▸ **Problem requirements**: Print exactly the lines from the one containing "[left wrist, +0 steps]" through the last line of the listing, both included.

▸ **The data**:

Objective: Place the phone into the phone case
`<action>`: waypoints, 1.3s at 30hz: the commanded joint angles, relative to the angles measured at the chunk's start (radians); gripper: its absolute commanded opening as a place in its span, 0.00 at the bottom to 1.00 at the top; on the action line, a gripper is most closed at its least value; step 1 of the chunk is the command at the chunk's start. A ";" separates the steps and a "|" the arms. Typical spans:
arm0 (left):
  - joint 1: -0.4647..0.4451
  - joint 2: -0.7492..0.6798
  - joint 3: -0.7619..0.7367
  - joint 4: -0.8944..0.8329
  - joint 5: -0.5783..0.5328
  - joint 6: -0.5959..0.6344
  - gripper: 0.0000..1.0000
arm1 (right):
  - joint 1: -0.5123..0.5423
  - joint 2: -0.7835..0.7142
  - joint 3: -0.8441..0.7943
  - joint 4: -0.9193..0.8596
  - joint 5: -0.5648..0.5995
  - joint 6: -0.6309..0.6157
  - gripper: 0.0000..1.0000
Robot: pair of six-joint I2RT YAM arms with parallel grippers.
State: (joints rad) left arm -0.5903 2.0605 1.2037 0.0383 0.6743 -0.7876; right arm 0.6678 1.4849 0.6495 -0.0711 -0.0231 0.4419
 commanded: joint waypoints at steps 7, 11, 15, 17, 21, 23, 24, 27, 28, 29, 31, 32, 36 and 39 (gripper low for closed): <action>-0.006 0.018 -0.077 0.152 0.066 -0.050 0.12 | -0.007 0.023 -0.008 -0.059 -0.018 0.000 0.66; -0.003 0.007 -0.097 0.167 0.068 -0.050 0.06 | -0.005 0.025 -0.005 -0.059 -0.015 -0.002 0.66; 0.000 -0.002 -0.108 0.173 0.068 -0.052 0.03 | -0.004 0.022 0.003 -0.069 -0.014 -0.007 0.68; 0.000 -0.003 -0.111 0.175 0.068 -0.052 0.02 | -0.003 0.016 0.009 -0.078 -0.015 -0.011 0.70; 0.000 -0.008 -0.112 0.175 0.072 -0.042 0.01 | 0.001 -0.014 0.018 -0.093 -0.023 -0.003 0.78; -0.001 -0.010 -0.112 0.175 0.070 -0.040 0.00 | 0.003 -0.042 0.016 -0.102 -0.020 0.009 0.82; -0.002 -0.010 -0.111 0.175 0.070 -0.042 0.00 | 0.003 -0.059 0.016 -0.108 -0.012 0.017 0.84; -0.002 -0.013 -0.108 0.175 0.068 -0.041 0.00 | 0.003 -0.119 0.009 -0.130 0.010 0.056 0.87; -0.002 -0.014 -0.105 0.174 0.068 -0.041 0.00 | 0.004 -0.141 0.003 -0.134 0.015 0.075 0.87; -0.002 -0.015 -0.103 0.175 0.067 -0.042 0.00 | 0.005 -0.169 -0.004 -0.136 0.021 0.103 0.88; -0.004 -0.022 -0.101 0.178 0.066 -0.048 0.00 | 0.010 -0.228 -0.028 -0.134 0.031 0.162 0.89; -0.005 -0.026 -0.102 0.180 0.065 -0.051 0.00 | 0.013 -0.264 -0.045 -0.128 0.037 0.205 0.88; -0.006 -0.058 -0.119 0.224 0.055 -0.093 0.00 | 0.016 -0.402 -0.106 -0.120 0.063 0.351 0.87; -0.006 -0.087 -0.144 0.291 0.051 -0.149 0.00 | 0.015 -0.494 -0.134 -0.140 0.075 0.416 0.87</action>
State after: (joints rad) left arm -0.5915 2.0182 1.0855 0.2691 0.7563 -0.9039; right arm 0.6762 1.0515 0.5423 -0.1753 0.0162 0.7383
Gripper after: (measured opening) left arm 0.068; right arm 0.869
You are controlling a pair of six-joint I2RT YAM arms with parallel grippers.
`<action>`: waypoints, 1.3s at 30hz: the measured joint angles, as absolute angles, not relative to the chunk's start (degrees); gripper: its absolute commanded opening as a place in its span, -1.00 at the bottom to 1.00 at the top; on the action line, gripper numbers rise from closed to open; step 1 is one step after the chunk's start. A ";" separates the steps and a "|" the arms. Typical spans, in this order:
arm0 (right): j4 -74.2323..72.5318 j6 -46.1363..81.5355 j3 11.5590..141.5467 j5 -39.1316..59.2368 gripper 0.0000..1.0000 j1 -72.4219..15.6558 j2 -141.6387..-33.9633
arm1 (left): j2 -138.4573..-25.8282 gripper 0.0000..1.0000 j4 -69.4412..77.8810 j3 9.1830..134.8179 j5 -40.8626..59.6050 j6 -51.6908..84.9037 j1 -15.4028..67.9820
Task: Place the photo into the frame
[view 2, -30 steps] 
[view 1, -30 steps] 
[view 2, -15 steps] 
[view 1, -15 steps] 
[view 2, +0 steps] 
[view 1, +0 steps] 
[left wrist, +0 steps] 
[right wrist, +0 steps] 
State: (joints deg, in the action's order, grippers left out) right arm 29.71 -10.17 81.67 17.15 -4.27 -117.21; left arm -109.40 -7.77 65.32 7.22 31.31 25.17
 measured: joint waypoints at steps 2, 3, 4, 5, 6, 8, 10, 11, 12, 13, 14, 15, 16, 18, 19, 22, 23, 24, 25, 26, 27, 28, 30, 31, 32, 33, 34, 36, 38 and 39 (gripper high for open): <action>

▸ **Answer for the task**:
[left wrist, +0 steps] 
[right wrist, +0 steps] 
State: (joints deg, in the action's order, grippers left out) right arm 29.71 -10.17 81.67 17.15 -4.27 -117.21; left arm -109.40 -7.77 65.32 7.22 31.31 25.17
 measured: joint waypoints at steps 2, 3, 4, 5, 6, 8, 10, 11, 12, 13, 14, 15, 16, 18, 19, 22, 23, 24, 25, 26, 27, 28, 30, 31, 32, 33, 34, 36, 38 and 39 (gripper high for open): <action>

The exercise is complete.